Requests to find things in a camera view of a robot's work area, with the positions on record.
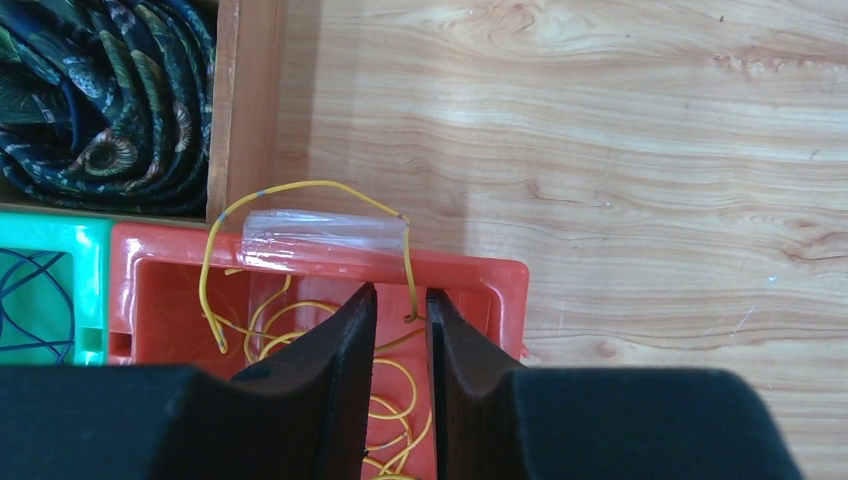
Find green plastic bin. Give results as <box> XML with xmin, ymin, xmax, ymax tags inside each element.
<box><xmin>1</xmin><ymin>212</ymin><xmax>114</xmax><ymax>366</ymax></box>

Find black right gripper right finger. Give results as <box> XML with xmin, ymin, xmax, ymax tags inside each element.
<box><xmin>427</xmin><ymin>289</ymin><xmax>802</xmax><ymax>479</ymax></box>

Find wooden compartment tray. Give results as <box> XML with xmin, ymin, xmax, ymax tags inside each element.
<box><xmin>1</xmin><ymin>1</ymin><xmax>287</xmax><ymax>222</ymax></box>

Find red plastic bin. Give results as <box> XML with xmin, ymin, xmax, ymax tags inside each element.
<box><xmin>110</xmin><ymin>223</ymin><xmax>529</xmax><ymax>479</ymax></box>

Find purple wires in green bin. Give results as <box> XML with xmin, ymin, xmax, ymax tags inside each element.
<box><xmin>0</xmin><ymin>248</ymin><xmax>76</xmax><ymax>366</ymax></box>

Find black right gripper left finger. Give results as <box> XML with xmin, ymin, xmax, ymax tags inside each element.
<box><xmin>1</xmin><ymin>283</ymin><xmax>378</xmax><ymax>479</ymax></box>

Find clear tape strip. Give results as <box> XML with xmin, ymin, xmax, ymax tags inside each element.
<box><xmin>241</xmin><ymin>209</ymin><xmax>407</xmax><ymax>272</ymax></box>

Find rolled green patterned tie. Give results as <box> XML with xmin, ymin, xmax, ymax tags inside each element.
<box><xmin>1</xmin><ymin>1</ymin><xmax>216</xmax><ymax>216</ymax></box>

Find yellow wires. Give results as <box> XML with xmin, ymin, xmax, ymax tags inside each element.
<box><xmin>198</xmin><ymin>180</ymin><xmax>435</xmax><ymax>480</ymax></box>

━━━━━━━━━━━━━━━━━━━━

> Action item:
These entries are to be printed again word for word, except for the pictures.

> Finished exercise:
Requests to find things in a camera view of a robot's work area, with the positions on record.
Find green plastic bin. Give results as <box> XML with xmin, ymin, xmax, ymax tags inside each element.
<box><xmin>1</xmin><ymin>212</ymin><xmax>114</xmax><ymax>366</ymax></box>

Find black right gripper right finger. Give results as <box> XML with xmin, ymin, xmax, ymax tags inside each element.
<box><xmin>427</xmin><ymin>289</ymin><xmax>802</xmax><ymax>479</ymax></box>

Find wooden compartment tray. Give results as <box> XML with xmin, ymin, xmax, ymax tags inside each element.
<box><xmin>1</xmin><ymin>1</ymin><xmax>287</xmax><ymax>222</ymax></box>

Find red plastic bin. Give results as <box> XML with xmin, ymin, xmax, ymax tags inside each element.
<box><xmin>110</xmin><ymin>223</ymin><xmax>529</xmax><ymax>479</ymax></box>

Find purple wires in green bin. Give results as <box> XML with xmin, ymin, xmax, ymax tags inside each element.
<box><xmin>0</xmin><ymin>248</ymin><xmax>76</xmax><ymax>366</ymax></box>

Find black right gripper left finger. Give results as <box> XML with xmin, ymin, xmax, ymax tags inside each element.
<box><xmin>1</xmin><ymin>283</ymin><xmax>378</xmax><ymax>479</ymax></box>

Find clear tape strip. Give results as <box> XML with xmin, ymin, xmax, ymax tags inside each element.
<box><xmin>241</xmin><ymin>209</ymin><xmax>407</xmax><ymax>272</ymax></box>

Find rolled green patterned tie. Give results as <box> XML with xmin, ymin, xmax, ymax tags inside each element.
<box><xmin>1</xmin><ymin>1</ymin><xmax>216</xmax><ymax>216</ymax></box>

Find yellow wires. Give results as <box> XML with xmin, ymin, xmax, ymax tags inside each element.
<box><xmin>198</xmin><ymin>180</ymin><xmax>435</xmax><ymax>480</ymax></box>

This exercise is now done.